If Gowdy thought Brennan was going to distance the President from the spreading scandal, his move backfired. “I saw information and intelligence that was worthy of investigation by the [FBI] to determine whether or not such cooperation or [collusion] was taking place,” Brennan said. When pressed by the retreating Gowdy on whether he meant Trump in particular, Brennan said he wasn’t referring to “any individuals” but wouldn’t rule Trump out, either. The damage was done.
For Trump, his aides and his allies in Congress, the investigation into Russia’s election meddling gets worse by the day. The leaks about the probe are bad enough, with suspicion moving daily closer to the President. But as Republicans scramble, ad hoc, to counter the constant revelations, much of the damage has been self-inflicted.
FBI and congressional investigators are reviewing 18 previously undisclosed phone and email contacts with Russian officials by Trump’s then national security aide, Michael Flynn, and other campaign officials, Reuters reported. And the FBI probe has reached the highest levels of government, the Washington Post reported shortly afterward, with a current senior White House official now a significant person of interest in the case. Among the key issues investigators want to ask the unidentified White House official about: collaboration on Russia’s influence operation against the election.
Unforced errors haven’t helped. A day after Trump fired FBI Director James Comey, nominally for mishandling last year’s investigation into Hillary Clinton’s emails, the President told the visiting Russian Foreign Minister and others that he had axed Comey because of the Russia probe, the New York Times reported 10 days later, on May 19. Then, on May 22, the Post reported that Trump had asked his Director of National Intelligence, Dan Coats, and his National Security Agency chief, Admiral Mike Rogers, to pressure Comey to drop the FBI probe back in March.
Those revelations have worried Republicans facing re-election in 2018, and make a new investigation into possible obstruction of justice by Trump more likely. Trump has hired Marc Kasowitz, a lawyer who handled divorce and libel issues for the real estate mogul in New York City, to represent him in the Russia matter, in what Republicans hope is a sign that the President is beginning to realize he can’t bluster his way out of the mess. Administration officials are attempting to impose order on the White House handling of the probe by instituting a separate communications and decisionmaking operation to manage it.
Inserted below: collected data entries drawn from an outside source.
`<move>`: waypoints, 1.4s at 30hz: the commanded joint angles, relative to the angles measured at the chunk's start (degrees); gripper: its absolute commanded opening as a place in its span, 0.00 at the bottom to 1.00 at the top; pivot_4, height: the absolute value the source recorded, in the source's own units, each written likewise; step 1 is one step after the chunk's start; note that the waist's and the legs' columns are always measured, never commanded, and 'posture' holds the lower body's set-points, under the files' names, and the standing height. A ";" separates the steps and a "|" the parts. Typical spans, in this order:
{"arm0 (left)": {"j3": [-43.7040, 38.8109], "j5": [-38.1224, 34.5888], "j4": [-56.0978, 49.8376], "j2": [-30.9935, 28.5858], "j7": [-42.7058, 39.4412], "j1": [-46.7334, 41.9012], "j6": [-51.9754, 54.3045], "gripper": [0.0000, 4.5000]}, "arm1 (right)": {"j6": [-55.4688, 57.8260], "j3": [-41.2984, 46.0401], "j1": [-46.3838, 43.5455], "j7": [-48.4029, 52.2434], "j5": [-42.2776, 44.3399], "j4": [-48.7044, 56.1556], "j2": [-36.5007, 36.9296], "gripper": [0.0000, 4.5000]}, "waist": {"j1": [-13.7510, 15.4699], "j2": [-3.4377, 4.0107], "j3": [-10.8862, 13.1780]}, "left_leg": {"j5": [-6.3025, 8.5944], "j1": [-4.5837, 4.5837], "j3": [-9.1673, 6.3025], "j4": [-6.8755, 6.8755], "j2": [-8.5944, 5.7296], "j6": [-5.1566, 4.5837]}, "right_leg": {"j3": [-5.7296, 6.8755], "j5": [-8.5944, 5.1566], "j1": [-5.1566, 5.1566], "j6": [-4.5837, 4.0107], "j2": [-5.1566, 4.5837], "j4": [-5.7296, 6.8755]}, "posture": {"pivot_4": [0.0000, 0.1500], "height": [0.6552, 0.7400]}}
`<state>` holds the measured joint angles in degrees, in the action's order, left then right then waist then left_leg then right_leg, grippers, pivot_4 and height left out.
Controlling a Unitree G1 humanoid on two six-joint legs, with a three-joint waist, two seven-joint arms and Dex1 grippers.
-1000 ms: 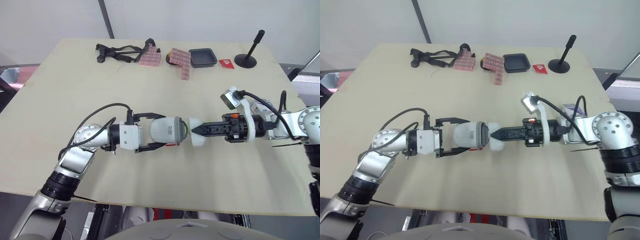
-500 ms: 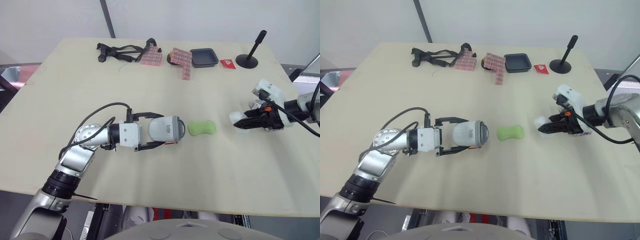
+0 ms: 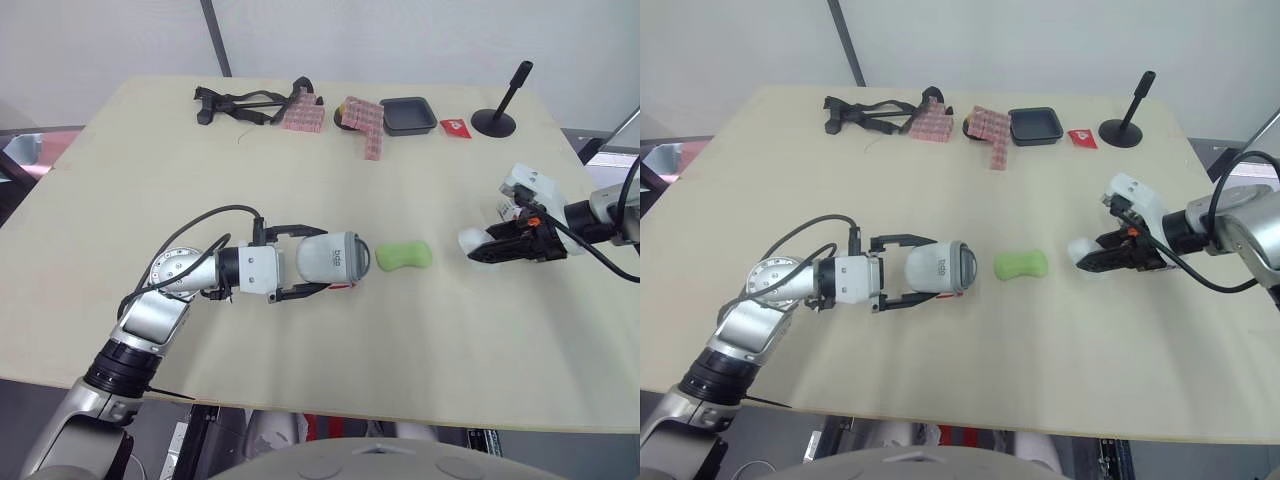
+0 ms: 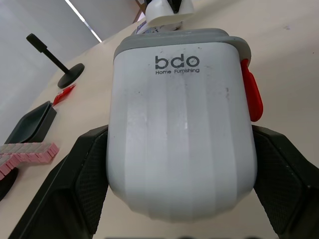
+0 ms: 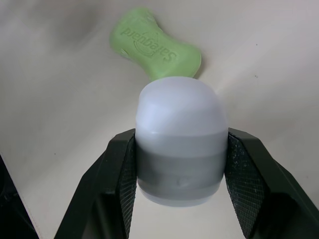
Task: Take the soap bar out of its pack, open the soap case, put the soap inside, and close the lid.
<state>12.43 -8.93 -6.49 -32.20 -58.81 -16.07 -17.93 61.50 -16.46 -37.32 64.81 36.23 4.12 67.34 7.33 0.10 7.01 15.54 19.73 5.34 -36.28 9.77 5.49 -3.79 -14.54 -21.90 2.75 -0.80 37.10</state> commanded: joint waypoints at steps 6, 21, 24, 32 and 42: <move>-0.36 -0.34 -0.72 -0.03 0.17 -0.67 -0.73 0.77 | 0.34 3.10 -0.48 1.52 -1.93 0.36 -0.45 0.45 | 0.00 0.00 0.00 | 0.00 -0.01 0.00 -0.01 0.00 0.00 | -0.02 0.00 0.00 0.00 0.00 0.03 | 1.00 1.00; -0.36 -0.34 -0.72 -0.03 0.17 -0.67 -0.73 0.77 | 0.79 3.73 -0.34 2.36 -3.24 0.48 -1.07 0.45 | 0.10 0.00 0.00 | 0.00 -0.02 0.00 -0.03 0.00 0.00 | -0.07 0.00 0.00 0.00 0.02 0.05 | 1.00 1.00; -0.36 -0.34 -0.72 -0.03 0.17 -0.67 -0.73 0.77 | 0.85 3.81 -0.32 2.50 -3.46 0.49 -1.16 0.45 | 0.10 0.00 0.00 | 0.00 -0.02 0.01 -0.03 0.00 0.00 | -0.07 0.00 0.00 0.00 0.02 0.05 | 1.00 1.00; -0.51 0.06 -0.79 -0.24 0.46 -0.20 -0.88 0.77 | -20.28 -9.30 -1.28 2.47 -24.09 -2.45 0.24 0.45 | -0.05 -0.02 -0.03 | 0.00 -0.07 0.02 -0.05 0.02 0.00 | -0.10 0.00 0.00 0.00 0.02 0.11 | 1.00 1.00; -0.62 0.23 -0.80 -0.40 0.60 0.06 -0.96 0.77 | -37.02 -13.29 -1.87 6.75 -39.87 -9.09 -2.04 0.45 | -1.12 0.00 -0.02 | 0.01 0.63 0.01 -0.40 0.05 -0.04 | -0.09 0.00 -0.49 -0.01 0.05 0.30 | 1.00 1.00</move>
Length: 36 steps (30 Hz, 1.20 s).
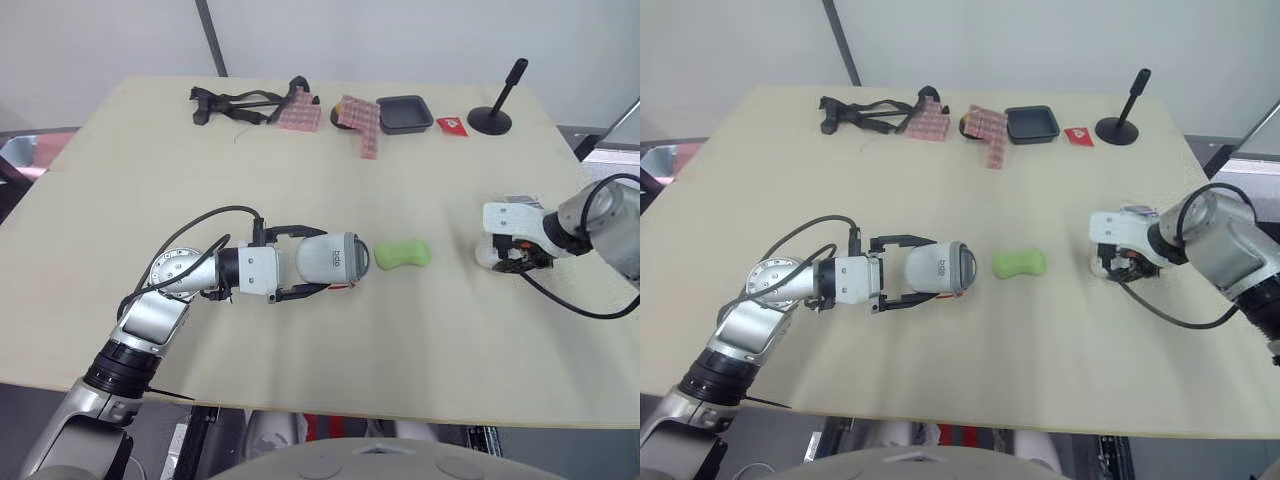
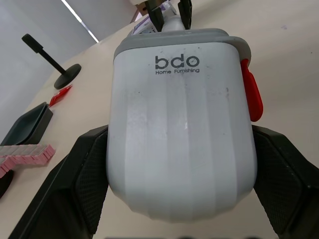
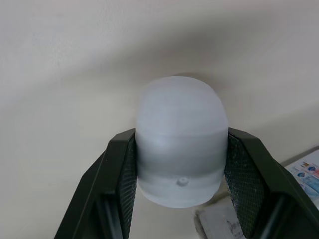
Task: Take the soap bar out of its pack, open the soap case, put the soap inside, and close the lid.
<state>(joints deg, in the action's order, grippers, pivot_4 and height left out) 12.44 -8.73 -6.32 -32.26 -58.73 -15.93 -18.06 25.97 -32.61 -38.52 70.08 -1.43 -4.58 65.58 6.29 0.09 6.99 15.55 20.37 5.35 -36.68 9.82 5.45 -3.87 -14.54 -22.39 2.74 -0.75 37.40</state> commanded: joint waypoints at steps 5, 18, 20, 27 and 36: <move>-0.64 -0.01 -0.95 -0.33 0.51 -0.05 -0.85 0.77 | -1.95 4.02 -0.69 2.64 -4.07 -0.75 -1.85 0.45 | -0.17 0.01 0.00 | 0.00 0.08 0.00 -0.14 0.04 0.00 | 0.00 0.00 -0.13 0.00 0.01 0.17 | 1.00 1.00; -0.37 0.03 -1.54 -0.04 0.77 0.05 -0.34 0.77 | -4.93 4.56 -2.10 3.26 -8.89 -5.86 -7.80 0.45 | -0.34 -0.01 -0.02 | 0.00 0.08 0.01 -0.25 0.05 0.00 | -0.01 0.00 -0.15 0.00 0.01 0.29 | 1.00 1.00; -0.38 0.07 -1.71 -0.05 0.81 0.20 -0.31 0.77 | -5.39 4.67 -2.20 3.45 -9.46 -6.56 -8.33 0.45 | -0.42 -0.01 -0.02 | -0.01 0.07 0.01 -0.28 0.05 0.00 | -0.01 0.00 -0.15 0.00 0.01 0.33 | 1.00 1.00; -0.52 0.08 -1.98 -0.17 0.97 0.54 -0.09 0.77 | -6.30 5.59 -2.34 5.12 -10.56 -7.68 -9.59 0.45 | -0.42 -0.02 -0.03 | -0.01 0.06 0.01 -0.32 0.06 0.00 | -0.01 0.00 -0.15 -0.01 0.01 0.38 | 1.00 1.00; -0.62 0.14 -1.81 -0.31 0.97 0.49 -0.04 0.77 | -7.51 7.74 -2.74 6.40 -10.65 -7.97 -10.22 1.00 | -0.39 0.01 -0.03 | -0.01 0.10 0.01 -0.35 0.07 -0.01 | -0.02 0.00 -0.20 -0.01 0.03 0.43 | 1.00 1.00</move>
But the real danger for Trump, ultimately, comes from an investigation that has its own momentum. Far from being the “witch hunt” that he has decried, it is moving with cold efficiency under the leadership of newly appointed special counsel Robert Mueller. Investigators have reportedly issued subpoenas for documents and are preparing to interview key players, a sign that the FBI is making tangible progress under the oversight of the courts.
Which means any discipline by Trump and the White House may be little help. Brennan made that clear when Republican Congresswoman Ileana Ros-Lehtinen asked him at the May 23 hearing about previous Russian attempts to influence U.S. elections. As a young analyst at the agency, Brennan said, he had seen Russian spies trick Americans into colluding with them but that “frequently, individuals who go along that treasonous path do not even realize they’re along that path until it gets to be a bit too late.” The question only investigators can now answer: Just how late is it?